> WHAT TO WORK ON
Only a number is required: how many lines of the material contain the word "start"?

> COLLECTED MATERIAL
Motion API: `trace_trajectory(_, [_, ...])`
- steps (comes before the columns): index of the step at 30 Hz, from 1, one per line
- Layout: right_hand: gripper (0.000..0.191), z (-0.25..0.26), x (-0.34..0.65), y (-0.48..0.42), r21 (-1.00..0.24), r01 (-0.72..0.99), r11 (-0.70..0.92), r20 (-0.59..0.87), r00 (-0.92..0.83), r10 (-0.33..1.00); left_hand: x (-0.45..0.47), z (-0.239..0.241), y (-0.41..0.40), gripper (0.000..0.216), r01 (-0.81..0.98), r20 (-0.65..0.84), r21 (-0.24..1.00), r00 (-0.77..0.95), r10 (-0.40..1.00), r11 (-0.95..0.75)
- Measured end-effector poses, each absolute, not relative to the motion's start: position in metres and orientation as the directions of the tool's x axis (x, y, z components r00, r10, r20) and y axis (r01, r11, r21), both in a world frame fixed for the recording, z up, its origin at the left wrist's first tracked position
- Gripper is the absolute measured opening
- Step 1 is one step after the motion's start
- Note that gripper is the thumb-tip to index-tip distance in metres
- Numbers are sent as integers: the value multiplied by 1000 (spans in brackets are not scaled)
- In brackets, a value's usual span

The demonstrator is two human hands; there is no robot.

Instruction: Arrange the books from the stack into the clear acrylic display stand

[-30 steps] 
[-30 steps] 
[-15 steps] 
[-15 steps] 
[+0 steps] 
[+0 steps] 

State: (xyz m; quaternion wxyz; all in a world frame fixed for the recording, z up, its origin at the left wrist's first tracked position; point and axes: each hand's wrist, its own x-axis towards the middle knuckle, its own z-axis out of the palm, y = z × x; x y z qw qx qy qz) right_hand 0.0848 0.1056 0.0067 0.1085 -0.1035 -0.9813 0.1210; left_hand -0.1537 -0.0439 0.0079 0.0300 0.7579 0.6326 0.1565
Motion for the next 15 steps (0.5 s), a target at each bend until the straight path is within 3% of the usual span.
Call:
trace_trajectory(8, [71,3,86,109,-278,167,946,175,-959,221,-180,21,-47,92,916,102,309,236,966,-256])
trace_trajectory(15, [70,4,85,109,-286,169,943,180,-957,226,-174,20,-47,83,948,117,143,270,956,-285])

> ANSWER TO THIS PROBLEM
2